Marta Poveda, a la que ya estaba echando de menos esta temporada, fue la Grúshenka de los Karamazov, donde ya tenía muy buena química con Fernando Gil. Aquí borda el papelazo de Nastasia Filípovna, auténtico imán de la historia, que desata las pasiones de Mishkin, Gavrila y Rogozhin, quien no la puede definir mejor: “Cuando la vi por primera vez fue como si la ciudad se hubiera incendiado”. Hay pocas actrices de su generación con esa fuerza, ideal para los roles de mujer fatalísima. También ha sido un placer ver a la veterana Yolanda Ulloa, a la que hacía tiempo que no aplaudía (culpa mía), y sirve el inteligente personaje de la Generala, otro hallazgo de reparto, con un poderío cercano a María Luisa Ponte. Otro acierto de Vera: encomendar el rol de Aglaya Ivánovna a Vicky Luengo, que en Madrid se dio a conocer como Robin Rose en Una vida americana, de Lucía Carballal. Aquí vuelve a estar estupenda en su pugna con Nastasia (que la llama “princesita celosa”), especialmente en el eléctrico careo final. Dos actores de la Joven Compañía de José Luis Arellano, Alejandro Chaparro y Fernando Sainz de la Maza, interpretan con claridad y vigor a los dos hermanos Gavrila y Kolia. Abel Vitón dibuja en una breve colaboración al tortuoso Afanasi, el maduro protector de Nastasia. Ricardo Joven es el general Yepanchín, padre de Aglaya: elegante pero un poco envarado, en la lejana línea de Tomás Blanco.

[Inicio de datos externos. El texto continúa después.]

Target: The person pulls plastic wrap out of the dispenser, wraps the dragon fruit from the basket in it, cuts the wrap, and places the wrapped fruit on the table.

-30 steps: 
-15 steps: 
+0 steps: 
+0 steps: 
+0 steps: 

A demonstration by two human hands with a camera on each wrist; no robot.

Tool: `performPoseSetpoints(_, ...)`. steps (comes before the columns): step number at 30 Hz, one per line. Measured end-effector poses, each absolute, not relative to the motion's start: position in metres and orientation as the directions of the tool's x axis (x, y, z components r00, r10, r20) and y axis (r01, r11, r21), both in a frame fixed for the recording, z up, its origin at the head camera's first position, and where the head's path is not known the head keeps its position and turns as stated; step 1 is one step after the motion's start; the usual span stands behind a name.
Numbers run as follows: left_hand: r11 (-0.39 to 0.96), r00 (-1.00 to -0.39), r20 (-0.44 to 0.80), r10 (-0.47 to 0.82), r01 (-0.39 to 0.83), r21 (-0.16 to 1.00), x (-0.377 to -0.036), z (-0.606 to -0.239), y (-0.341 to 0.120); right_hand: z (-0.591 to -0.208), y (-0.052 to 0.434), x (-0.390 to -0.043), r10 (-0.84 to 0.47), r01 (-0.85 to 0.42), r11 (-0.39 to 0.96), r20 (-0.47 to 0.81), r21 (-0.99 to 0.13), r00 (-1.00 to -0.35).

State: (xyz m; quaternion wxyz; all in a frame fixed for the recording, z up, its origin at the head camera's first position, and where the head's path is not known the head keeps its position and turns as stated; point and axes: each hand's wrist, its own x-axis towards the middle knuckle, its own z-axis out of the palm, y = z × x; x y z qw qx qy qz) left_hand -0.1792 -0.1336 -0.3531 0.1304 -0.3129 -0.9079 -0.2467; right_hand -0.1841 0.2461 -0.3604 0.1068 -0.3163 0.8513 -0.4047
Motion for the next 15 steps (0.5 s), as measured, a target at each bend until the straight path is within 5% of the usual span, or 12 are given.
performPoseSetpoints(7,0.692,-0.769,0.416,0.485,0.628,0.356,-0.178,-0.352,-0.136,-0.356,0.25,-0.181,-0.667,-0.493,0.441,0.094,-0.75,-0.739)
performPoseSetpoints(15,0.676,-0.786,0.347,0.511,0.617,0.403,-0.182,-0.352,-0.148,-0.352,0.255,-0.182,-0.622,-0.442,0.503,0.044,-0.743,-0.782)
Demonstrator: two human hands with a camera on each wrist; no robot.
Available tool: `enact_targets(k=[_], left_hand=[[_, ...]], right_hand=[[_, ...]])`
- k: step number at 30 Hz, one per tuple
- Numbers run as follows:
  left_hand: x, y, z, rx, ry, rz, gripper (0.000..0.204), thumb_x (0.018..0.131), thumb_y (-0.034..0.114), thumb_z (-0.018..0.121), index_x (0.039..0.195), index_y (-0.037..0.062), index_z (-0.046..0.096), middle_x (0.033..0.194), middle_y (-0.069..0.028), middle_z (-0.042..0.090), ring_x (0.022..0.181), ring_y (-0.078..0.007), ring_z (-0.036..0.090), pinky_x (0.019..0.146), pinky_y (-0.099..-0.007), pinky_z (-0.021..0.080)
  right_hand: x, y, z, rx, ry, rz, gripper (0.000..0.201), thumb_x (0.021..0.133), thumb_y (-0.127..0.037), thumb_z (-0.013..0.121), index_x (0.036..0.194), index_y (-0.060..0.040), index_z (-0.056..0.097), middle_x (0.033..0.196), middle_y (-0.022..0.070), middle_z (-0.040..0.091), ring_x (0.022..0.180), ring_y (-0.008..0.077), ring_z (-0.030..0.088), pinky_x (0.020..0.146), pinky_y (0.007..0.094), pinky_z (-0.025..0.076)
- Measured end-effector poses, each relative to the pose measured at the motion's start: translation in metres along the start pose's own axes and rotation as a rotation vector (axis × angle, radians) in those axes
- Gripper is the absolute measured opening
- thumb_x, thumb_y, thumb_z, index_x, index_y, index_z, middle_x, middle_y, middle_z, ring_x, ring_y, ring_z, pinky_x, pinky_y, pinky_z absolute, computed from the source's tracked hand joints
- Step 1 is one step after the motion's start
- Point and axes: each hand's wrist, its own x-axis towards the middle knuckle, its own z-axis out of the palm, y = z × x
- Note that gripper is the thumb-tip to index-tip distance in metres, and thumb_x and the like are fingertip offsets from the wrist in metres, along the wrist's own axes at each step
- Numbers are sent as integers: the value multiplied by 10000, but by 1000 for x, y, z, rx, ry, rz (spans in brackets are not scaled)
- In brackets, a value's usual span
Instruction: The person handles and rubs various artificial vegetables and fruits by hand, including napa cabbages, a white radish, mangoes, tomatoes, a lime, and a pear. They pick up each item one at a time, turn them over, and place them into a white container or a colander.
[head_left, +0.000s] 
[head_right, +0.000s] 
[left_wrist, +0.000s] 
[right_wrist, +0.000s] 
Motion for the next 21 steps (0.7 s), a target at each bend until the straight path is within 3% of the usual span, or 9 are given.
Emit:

No es fácil destilar 800 páginas en dos horas, pero las elipsis son eficaces y las líneas narrativas están tensadas

Si Nastasia es un imán sensual, el príncipe Mishkin es un catalizador que contagia a los personajes de su pureza pero también les abre, con las mejores intenciones, las puertas del desastre, como si se sintieran repentinamente culpables de no ser tan bellísimas personas: Vera le contempla, perspicaz, como “un cóctel de orgullo, pasión e inocencia que a todos desborda”. El gran torbellino emocional del relato me hizo pensar en el tono de las primeras películas de Andrzej Zulawski, sobre todo la muy dostoievskiana Lo importante es amar, donde Jacques Dutronc encarnaba, en mi recuerdo, a un payaso con aires de Mishkin, y los personajes eran, como aquí, profundamente infelices y con muchas capas contradictorias. Ese “alcohol Zulawski” impregna, a mis ojos, la larga escena del cumpleaños de Nastasia, para mí la mejor y más arriesgada del montaje, donde todas las tensiones alcanzan cotas casi expresionistas, iluminadas en dominantes rojos de pasión y fuego (y fuera de plano) por Juan Gómez-Cornejo. Esto me recuerda también que la escenografía, reconcentrada, esencialista (un ejemplo: la gran lámpara de Afanasi como centro y único mobiliario de la fiesta), lleva la firma de Gerardo Vera, el vestuario vuelve a ser una preciosidad de Alejandro Andújar, y las videoescenas, siempre evocadoras, corren a cargo de Álvaro Luna. Aplaudo igualmente el estupendo oído de Vera y de Alberto Granados, que firma el espacio sonoro. Para muestra, dos botones: durante la velada central suena un interludio de Lady Macbeth en el Estado de Minks, de Shostakóvich, y la canción que ilustra el cambio de vestuario de Nastasia es la versión rusa de Gloomy Sunday a cargo de la cantante Severija, procedente de la gran serie alemana Berlin Babylon. La historia se va cerrando en sí misma, hasta la clausura en la casa de Rogozhin (quizás precisaría algún recorte ese pasaje), rematada por el seco y doliente epílogo a cargo de la Generala, y la voz perdida y lejana del príncipe.

El idiota. Texto: Fiódor Dostoievski. Versión: José Luis Collado. Dirección: Gerardo Vera. Teatro María Guerrero. Madrid. Hasta el 7 de abril.